Increased contractility acts via a feed-forward mechanism to promote increased expression of contractile protein genes. This is directly mediated by the transcription factor, SRF, and its coactivators, MRTF-A and MRTF-B, which associate with G-actin, and are released upon the formation of F-actin [39]. Given that MMP-2 message was up-regulated under conditions that produced a concomitant decrease in SM α-actin expression and diminished F-actin stress fibers, we asked if there was a direct link between the mechanisms that regulate contractile proteins and those that suppress MMP-2 expression. We transfected REFs with an siRNA pool targeting both MRTF-A and B, then cultured cells in serum-free medium in the presence or absence of TGF-β. We have previously demonstrated that this strategy alters contractile protein expression in REFs [16]. For comparison, we cultured cells in parallel in serum-containing medium containing TGF-β to promote the transition to the myofibroblast phenotype. In all cases, MRTF-A message levels, which represent the majority of MRTFs expressed by REFs [16], were decreased by 70% or more, with a concomitant decrease in SM α-actin expression (Fig. 7).

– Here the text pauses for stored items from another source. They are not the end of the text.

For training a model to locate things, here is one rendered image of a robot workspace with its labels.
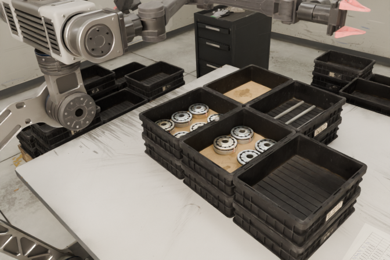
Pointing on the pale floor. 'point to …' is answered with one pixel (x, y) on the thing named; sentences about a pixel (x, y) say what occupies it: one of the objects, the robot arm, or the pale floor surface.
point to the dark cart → (231, 39)
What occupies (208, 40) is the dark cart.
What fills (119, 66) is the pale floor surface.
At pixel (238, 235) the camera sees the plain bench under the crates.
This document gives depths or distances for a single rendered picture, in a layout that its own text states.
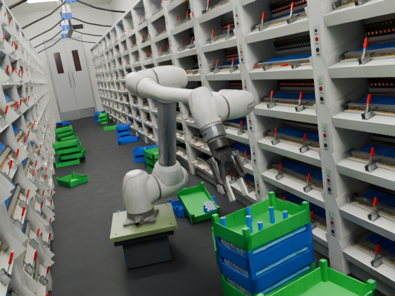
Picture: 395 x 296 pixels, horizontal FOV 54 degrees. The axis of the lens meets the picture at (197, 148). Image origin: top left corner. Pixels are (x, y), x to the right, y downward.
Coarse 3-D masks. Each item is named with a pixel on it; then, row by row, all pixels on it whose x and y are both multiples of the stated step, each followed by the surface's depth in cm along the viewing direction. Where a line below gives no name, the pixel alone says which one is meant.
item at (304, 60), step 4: (280, 60) 199; (284, 60) 195; (288, 60) 191; (292, 60) 187; (296, 60) 184; (300, 60) 181; (304, 60) 178; (308, 60) 176; (256, 64) 220; (260, 64) 216; (264, 64) 213; (272, 64) 205; (276, 64) 201; (280, 64) 198; (300, 64) 179; (304, 64) 176
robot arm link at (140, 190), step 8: (128, 176) 211; (136, 176) 211; (144, 176) 212; (152, 176) 219; (128, 184) 210; (136, 184) 209; (144, 184) 211; (152, 184) 214; (128, 192) 210; (136, 192) 209; (144, 192) 211; (152, 192) 214; (128, 200) 211; (136, 200) 210; (144, 200) 212; (152, 200) 215; (128, 208) 213; (136, 208) 211; (144, 208) 213
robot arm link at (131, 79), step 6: (132, 72) 192; (138, 72) 191; (144, 72) 189; (150, 72) 190; (126, 78) 191; (132, 78) 186; (138, 78) 183; (156, 78) 190; (126, 84) 191; (132, 84) 184; (132, 90) 186; (138, 96) 188
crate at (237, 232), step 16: (272, 192) 158; (256, 208) 156; (288, 208) 153; (304, 208) 142; (240, 224) 150; (256, 224) 148; (272, 224) 134; (288, 224) 138; (304, 224) 143; (240, 240) 132; (256, 240) 131; (272, 240) 135
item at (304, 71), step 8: (296, 48) 203; (304, 48) 197; (264, 56) 224; (272, 56) 225; (248, 64) 221; (312, 64) 165; (248, 72) 222; (256, 72) 213; (264, 72) 205; (272, 72) 198; (280, 72) 190; (288, 72) 184; (296, 72) 178; (304, 72) 172; (312, 72) 167
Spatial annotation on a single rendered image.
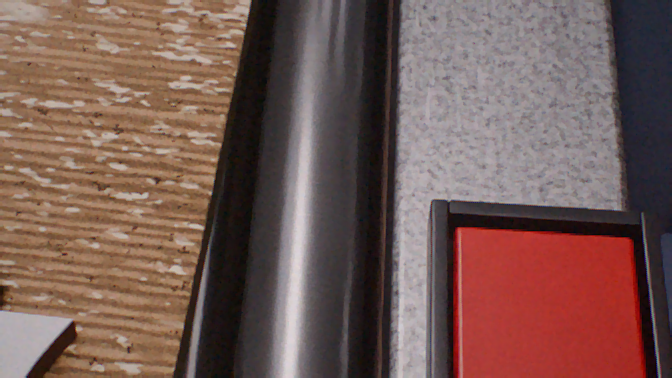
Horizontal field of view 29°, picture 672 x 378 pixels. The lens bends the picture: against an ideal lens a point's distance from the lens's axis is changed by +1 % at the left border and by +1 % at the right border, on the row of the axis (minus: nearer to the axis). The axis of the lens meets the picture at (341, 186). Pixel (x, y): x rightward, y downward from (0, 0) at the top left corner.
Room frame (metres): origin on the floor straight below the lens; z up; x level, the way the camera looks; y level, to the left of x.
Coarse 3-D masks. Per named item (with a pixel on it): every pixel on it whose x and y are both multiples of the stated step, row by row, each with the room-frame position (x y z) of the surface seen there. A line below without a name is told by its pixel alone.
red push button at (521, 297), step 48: (480, 240) 0.24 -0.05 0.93; (528, 240) 0.24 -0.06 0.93; (576, 240) 0.24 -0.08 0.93; (624, 240) 0.24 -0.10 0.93; (480, 288) 0.22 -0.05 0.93; (528, 288) 0.22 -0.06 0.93; (576, 288) 0.22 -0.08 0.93; (624, 288) 0.22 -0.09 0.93; (480, 336) 0.20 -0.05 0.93; (528, 336) 0.20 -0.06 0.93; (576, 336) 0.20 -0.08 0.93; (624, 336) 0.20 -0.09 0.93
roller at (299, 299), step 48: (288, 0) 0.35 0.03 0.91; (336, 0) 0.35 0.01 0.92; (288, 48) 0.32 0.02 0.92; (336, 48) 0.32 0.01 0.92; (288, 96) 0.30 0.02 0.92; (336, 96) 0.30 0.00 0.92; (288, 144) 0.28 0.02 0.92; (336, 144) 0.28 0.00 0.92; (288, 192) 0.26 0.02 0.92; (336, 192) 0.26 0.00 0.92; (288, 240) 0.24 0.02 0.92; (336, 240) 0.24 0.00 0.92; (288, 288) 0.22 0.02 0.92; (336, 288) 0.22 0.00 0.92; (240, 336) 0.21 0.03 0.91; (288, 336) 0.20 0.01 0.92; (336, 336) 0.20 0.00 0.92
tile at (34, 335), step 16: (0, 320) 0.18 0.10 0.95; (16, 320) 0.18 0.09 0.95; (32, 320) 0.18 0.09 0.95; (48, 320) 0.18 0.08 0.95; (64, 320) 0.18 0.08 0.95; (0, 336) 0.18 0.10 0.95; (16, 336) 0.18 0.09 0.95; (32, 336) 0.18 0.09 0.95; (48, 336) 0.18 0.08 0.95; (64, 336) 0.18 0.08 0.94; (0, 352) 0.17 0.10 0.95; (16, 352) 0.17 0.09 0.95; (32, 352) 0.17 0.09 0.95; (48, 352) 0.18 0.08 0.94; (0, 368) 0.17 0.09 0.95; (16, 368) 0.17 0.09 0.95; (32, 368) 0.17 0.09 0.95; (48, 368) 0.17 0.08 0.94
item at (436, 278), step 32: (448, 224) 0.24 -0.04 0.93; (480, 224) 0.24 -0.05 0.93; (512, 224) 0.24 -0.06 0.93; (544, 224) 0.24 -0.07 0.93; (576, 224) 0.24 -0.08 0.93; (608, 224) 0.24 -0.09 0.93; (640, 224) 0.25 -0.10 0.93; (448, 256) 0.23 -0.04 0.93; (640, 256) 0.24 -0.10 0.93; (448, 288) 0.21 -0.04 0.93; (640, 288) 0.23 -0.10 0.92; (448, 320) 0.20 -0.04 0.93; (448, 352) 0.19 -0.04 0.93
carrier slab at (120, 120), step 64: (0, 0) 0.32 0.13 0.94; (64, 0) 0.32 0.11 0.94; (128, 0) 0.32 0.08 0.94; (192, 0) 0.33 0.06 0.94; (256, 0) 0.34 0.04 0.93; (0, 64) 0.29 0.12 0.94; (64, 64) 0.29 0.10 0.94; (128, 64) 0.29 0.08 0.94; (192, 64) 0.30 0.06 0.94; (0, 128) 0.26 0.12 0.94; (64, 128) 0.26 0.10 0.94; (128, 128) 0.27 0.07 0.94; (192, 128) 0.27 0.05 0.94; (0, 192) 0.24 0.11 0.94; (64, 192) 0.24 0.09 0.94; (128, 192) 0.24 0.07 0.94; (192, 192) 0.24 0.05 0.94; (0, 256) 0.21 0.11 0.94; (64, 256) 0.21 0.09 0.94; (128, 256) 0.22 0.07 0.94; (192, 256) 0.22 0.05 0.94; (128, 320) 0.19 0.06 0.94; (192, 320) 0.20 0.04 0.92
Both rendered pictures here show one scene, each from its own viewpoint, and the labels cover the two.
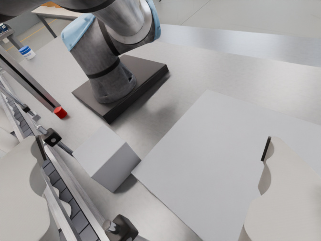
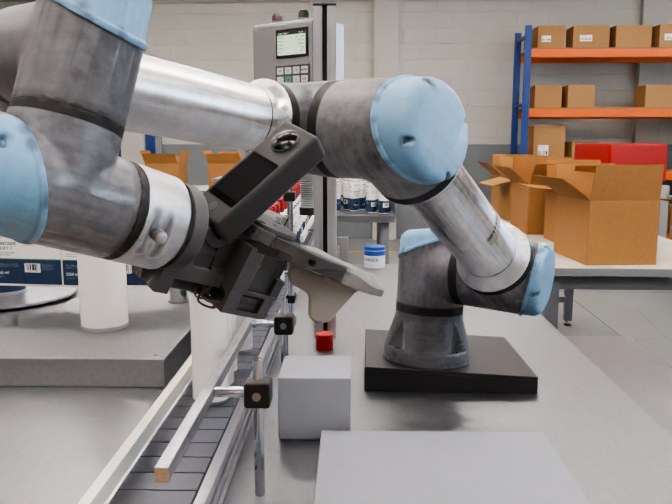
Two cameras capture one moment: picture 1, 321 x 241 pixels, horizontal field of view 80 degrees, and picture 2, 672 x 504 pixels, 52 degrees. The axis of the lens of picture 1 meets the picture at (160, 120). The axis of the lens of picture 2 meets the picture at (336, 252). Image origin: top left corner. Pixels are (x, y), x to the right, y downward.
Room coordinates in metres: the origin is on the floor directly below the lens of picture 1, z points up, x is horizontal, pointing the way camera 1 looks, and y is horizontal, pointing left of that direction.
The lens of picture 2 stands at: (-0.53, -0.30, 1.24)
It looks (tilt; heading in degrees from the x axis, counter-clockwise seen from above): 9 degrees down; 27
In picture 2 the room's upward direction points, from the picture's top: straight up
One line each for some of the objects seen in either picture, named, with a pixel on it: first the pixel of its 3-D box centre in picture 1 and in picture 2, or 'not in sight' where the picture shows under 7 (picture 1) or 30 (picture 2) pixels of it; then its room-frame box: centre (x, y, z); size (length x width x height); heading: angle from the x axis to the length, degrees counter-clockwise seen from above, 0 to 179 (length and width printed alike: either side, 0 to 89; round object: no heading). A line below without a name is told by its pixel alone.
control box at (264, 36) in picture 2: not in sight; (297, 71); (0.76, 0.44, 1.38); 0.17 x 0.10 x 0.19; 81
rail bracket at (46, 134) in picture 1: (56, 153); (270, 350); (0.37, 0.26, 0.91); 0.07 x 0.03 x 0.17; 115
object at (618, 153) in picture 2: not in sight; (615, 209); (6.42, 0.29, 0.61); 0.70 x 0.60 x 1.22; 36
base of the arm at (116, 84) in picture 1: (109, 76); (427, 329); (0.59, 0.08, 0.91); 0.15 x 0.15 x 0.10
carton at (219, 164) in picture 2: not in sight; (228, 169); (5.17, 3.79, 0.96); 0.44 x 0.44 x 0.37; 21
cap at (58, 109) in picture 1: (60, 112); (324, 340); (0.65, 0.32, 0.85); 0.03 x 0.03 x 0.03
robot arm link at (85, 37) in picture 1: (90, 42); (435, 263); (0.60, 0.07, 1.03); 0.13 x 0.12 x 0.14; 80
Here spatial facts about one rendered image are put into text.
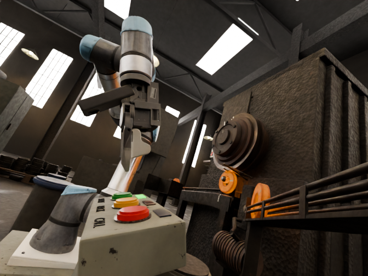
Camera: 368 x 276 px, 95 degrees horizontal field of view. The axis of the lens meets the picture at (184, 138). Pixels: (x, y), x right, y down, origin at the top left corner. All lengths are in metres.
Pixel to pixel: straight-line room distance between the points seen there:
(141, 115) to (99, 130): 10.84
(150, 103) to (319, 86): 1.13
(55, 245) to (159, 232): 0.66
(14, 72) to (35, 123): 2.84
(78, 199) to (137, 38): 0.62
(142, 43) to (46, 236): 0.72
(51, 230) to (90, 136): 10.42
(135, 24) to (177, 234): 0.43
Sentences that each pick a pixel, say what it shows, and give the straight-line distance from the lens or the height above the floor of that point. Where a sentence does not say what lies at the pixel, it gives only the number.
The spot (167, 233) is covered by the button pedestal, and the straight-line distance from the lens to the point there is 0.22.
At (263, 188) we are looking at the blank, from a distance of 0.78.
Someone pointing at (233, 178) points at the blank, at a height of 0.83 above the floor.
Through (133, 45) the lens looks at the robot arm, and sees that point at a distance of 0.45.
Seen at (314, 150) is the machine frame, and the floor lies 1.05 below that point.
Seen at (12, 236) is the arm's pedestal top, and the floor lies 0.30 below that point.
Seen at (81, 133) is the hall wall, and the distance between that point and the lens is 11.23.
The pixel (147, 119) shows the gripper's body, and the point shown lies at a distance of 0.39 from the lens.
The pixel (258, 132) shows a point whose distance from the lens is 1.19.
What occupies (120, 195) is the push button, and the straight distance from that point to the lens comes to 0.38.
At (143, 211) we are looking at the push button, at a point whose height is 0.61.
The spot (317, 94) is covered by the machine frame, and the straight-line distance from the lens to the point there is 1.30.
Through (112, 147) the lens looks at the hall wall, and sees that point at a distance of 11.07.
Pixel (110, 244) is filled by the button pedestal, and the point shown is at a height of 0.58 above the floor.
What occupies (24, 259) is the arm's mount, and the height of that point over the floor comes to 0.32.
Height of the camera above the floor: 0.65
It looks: 17 degrees up
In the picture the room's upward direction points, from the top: 18 degrees clockwise
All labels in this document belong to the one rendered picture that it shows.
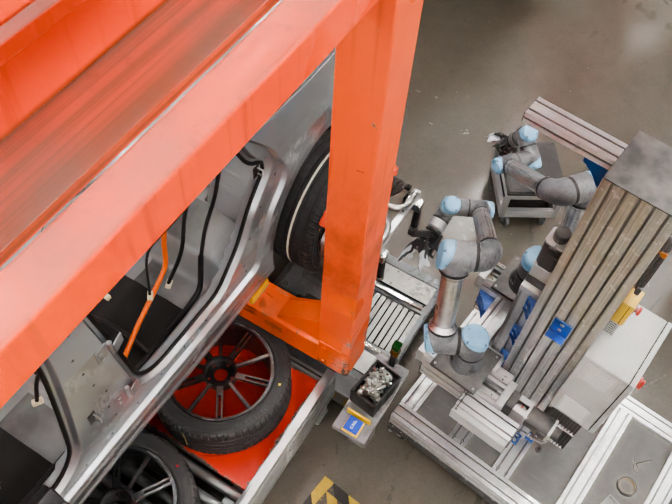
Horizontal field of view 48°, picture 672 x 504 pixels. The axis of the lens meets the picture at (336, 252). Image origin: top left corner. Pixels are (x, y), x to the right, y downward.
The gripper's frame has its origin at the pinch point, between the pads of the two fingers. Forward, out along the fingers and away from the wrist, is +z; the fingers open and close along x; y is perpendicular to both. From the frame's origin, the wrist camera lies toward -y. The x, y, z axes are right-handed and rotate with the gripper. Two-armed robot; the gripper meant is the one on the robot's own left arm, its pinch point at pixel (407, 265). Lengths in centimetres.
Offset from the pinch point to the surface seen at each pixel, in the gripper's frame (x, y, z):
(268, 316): 45, -14, 51
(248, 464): 35, 15, 113
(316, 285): 87, 31, 24
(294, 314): 33, -11, 43
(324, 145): 45, -40, -27
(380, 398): 5, 34, 54
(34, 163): -142, -188, 46
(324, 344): 18, 0, 47
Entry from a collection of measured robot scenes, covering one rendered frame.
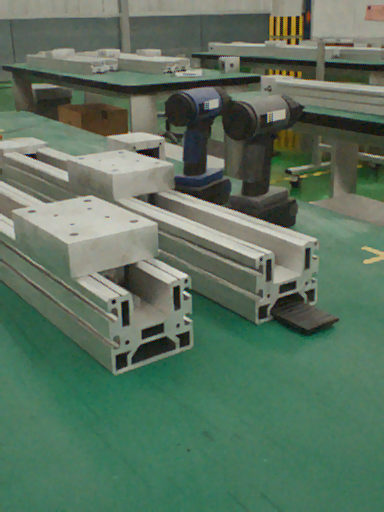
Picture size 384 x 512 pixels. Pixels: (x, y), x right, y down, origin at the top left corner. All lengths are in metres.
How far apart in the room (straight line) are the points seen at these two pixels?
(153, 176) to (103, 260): 0.33
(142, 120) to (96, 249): 3.15
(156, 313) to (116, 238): 0.09
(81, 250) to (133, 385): 0.15
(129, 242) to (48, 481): 0.28
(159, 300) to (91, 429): 0.17
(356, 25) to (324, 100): 1.74
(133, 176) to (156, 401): 0.46
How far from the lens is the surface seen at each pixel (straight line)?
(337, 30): 4.45
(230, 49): 6.49
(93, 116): 5.16
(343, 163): 3.52
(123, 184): 1.00
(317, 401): 0.64
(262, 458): 0.57
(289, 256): 0.82
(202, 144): 1.21
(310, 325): 0.76
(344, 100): 2.57
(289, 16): 9.22
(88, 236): 0.71
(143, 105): 3.83
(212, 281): 0.83
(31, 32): 12.93
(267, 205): 1.07
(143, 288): 0.73
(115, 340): 0.68
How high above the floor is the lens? 1.12
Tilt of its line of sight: 20 degrees down
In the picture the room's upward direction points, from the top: 1 degrees counter-clockwise
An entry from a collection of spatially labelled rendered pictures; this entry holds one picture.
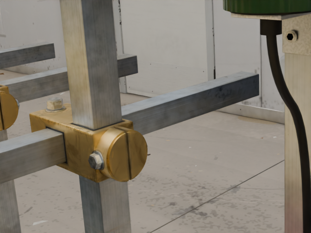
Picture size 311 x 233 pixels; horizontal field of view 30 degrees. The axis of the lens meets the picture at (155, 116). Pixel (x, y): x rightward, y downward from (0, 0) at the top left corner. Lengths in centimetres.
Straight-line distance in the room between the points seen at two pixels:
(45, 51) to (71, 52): 60
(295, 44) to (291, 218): 12
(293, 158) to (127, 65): 59
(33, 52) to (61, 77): 27
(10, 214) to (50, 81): 20
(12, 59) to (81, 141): 57
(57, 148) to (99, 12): 14
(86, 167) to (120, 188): 5
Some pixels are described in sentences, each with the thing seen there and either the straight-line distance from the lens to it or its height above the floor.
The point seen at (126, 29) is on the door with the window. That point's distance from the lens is 448.
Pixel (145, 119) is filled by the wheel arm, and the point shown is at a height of 95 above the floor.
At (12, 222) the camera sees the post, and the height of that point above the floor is 78.
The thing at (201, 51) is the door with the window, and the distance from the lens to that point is 399.
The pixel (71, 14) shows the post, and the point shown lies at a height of 108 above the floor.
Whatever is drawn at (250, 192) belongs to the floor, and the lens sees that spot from 275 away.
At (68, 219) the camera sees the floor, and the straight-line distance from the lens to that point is 260.
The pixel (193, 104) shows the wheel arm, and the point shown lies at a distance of 69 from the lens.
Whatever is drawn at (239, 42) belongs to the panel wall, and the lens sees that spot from 377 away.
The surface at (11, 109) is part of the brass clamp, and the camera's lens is 75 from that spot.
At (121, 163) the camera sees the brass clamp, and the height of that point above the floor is 94.
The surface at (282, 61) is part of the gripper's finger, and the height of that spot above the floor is 103.
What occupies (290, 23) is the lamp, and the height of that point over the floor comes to 108.
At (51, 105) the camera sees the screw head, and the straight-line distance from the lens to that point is 62.
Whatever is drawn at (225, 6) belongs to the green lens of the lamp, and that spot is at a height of 110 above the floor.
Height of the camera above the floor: 114
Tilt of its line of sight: 17 degrees down
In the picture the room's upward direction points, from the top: 4 degrees counter-clockwise
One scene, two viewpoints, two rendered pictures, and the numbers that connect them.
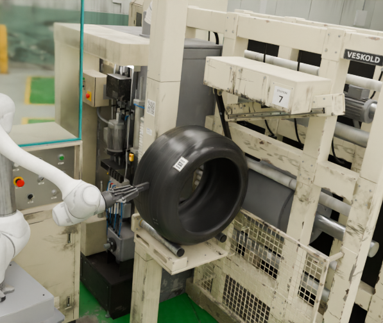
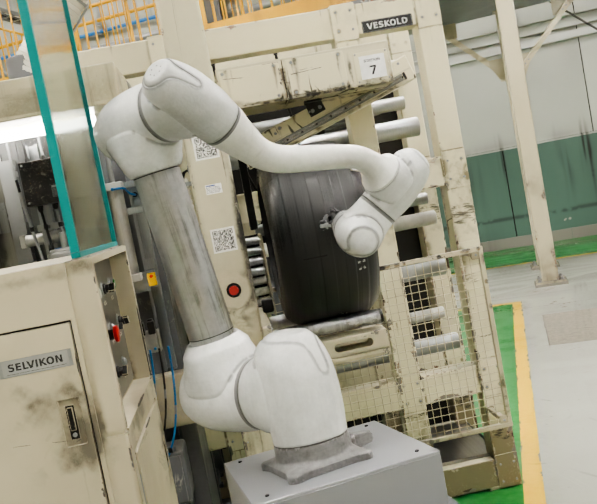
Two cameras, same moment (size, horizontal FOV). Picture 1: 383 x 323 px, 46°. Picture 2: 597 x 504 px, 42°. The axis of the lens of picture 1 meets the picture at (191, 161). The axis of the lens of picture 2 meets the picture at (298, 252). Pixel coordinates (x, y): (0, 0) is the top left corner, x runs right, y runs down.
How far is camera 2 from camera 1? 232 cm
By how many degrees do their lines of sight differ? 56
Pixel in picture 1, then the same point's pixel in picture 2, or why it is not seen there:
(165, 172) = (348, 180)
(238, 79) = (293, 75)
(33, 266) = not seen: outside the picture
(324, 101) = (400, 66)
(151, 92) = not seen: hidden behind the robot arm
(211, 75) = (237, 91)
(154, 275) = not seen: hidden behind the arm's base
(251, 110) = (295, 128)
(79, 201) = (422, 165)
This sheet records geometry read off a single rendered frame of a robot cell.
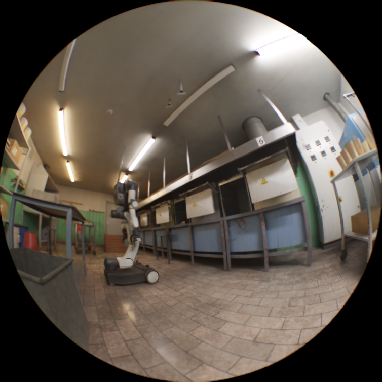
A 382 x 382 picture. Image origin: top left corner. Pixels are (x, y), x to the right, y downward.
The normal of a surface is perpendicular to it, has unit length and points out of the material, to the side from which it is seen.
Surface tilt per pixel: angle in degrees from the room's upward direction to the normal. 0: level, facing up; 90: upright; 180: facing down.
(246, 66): 180
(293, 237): 90
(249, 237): 90
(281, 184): 90
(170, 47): 180
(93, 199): 90
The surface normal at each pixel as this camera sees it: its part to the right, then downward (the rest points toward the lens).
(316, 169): -0.73, -0.16
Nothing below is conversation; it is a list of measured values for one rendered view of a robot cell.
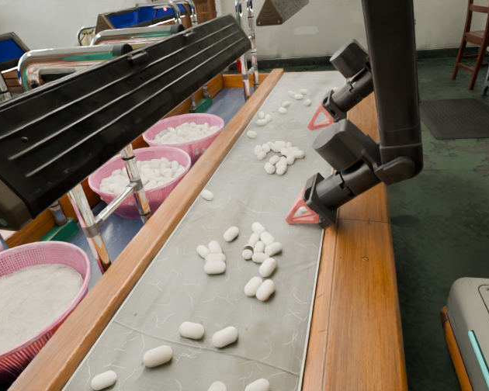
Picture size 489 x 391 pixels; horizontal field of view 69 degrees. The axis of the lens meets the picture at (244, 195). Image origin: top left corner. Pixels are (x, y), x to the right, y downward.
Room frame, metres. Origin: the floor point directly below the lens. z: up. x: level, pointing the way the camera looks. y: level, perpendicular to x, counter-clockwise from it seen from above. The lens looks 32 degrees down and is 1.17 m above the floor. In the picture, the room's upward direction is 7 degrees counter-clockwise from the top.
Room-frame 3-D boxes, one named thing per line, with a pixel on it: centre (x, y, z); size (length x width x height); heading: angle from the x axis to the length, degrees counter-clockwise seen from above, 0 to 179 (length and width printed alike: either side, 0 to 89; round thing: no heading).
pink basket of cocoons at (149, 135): (1.12, 0.17, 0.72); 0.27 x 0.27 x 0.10
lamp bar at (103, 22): (1.61, 0.30, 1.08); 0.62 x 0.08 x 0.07; 161
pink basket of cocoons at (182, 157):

Cells treated with medium containing serum plus TGF-β, or treated with serum-free medium containing TGF-β, up-regulated MMP-2 message levels in response to MRTF-A/B knock-down. However, under serum-free conditions, MRTF-A/B knock-down resulted in no significant MMP-2 up-regulation. Taken together, these results indicate that, while actin dynamics regulate MMP-2 mRNA levels, this regulation is not directly mediated by the MRTFs alone.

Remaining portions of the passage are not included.